In David Levithan’s New York Times bestseller Every Day, readers met A, a teen who wakes up every morning in a different body. A has made peace with that, even established guidelines by which to live: Never get too attached. Avoid being noticed. Do not interfere. It’s all fine until the morning that A wakes up in the body of Justin and meets Justin’s girlfriend, Rhiannon, and discovers what it means to wants to be with someone—day in, day out, day after day.
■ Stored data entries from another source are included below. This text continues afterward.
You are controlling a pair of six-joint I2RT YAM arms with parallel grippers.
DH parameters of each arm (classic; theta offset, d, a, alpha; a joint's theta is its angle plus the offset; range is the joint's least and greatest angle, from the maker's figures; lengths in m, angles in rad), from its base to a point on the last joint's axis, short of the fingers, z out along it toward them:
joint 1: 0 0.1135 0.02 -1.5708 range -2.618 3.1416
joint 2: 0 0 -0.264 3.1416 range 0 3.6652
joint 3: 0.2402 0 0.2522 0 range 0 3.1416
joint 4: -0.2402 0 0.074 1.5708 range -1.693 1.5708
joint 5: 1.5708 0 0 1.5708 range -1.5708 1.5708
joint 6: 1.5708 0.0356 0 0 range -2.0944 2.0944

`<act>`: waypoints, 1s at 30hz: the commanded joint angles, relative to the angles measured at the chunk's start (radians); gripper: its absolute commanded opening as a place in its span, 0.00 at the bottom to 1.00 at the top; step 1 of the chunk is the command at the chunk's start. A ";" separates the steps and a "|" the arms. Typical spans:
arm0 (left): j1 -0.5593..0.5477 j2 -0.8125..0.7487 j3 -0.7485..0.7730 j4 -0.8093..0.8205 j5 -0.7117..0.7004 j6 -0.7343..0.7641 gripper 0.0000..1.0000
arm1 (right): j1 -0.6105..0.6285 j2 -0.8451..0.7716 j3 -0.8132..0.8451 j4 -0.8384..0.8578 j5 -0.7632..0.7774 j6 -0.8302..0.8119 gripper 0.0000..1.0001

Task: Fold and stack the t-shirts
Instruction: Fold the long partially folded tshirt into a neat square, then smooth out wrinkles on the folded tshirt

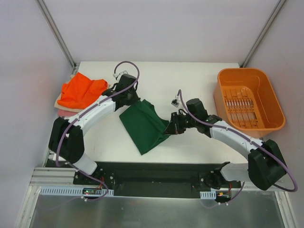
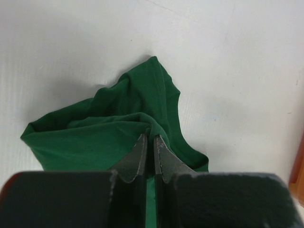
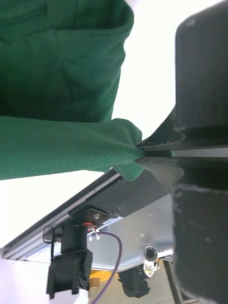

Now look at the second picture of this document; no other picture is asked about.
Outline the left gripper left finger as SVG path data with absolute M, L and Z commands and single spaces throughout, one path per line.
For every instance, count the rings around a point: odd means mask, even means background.
M 27 171 L 0 192 L 3 228 L 143 228 L 147 136 L 106 171 Z

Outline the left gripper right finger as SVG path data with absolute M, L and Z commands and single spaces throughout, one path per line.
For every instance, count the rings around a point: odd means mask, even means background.
M 301 228 L 287 186 L 271 173 L 196 172 L 154 138 L 159 228 Z

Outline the dark green t shirt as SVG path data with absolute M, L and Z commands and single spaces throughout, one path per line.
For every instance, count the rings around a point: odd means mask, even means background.
M 182 136 L 180 92 L 156 57 L 124 73 L 94 97 L 51 112 L 27 125 L 21 140 L 43 171 L 106 171 L 126 156 L 140 135 L 147 136 L 146 222 L 158 228 L 154 138 L 196 172 L 207 172 L 207 156 Z
In Another Day, readers experience the same story from Rhiannon’s perspective, as she seeks to understand A’s life and discover if you can truly love someone who is destined to change every day.

Nowhere But Here

Seventeen-year-old Emily has always known that her biological father belongs to a motorcycle club—the Reign of Terror—but she has so little contact with him that it almost seems like a myth. But when news of a death brings the whole family to Kentucky, Emily finds herself in the middle of a feud between rival clubs—and drawn to a guy she should have nothing in common with. New graduate and aspiring club member Oz is consumed with a recent mistake and has one shot at redemption—keeping Emily safe while making sure she doesn’t learn the truth about her father’s past.

Daughter of Deep Silence

In the wake of the complete destruction of the luxury yacht Persephone, three people are left alive who know the truth about what happened—and two of them are lying. Only Frances Mace, rescued from the ocean after seven days adrift with her friend Libby (who died of thirst just before rescue), knows that the Persephone wasn’t sunk by a rogue wave as survivors Senator Wells and his son Greyson are claiming—it was attacked. In order to insure her safety from the obviously dangerous and very powerful Wells family, Libby’s father helps Frances assume Libby’s identity. Frances has spent years in hiding, transforming herself into Libby, and she can no longer allow the people who murdered her entire family and Libby to get away with it—even if she had been in love with Greyson Wells. After years of careful plotting, she’s ready to set her revenge plans into motion. The game has just begun, and Frances is not only playing dirty, she’s playing to win.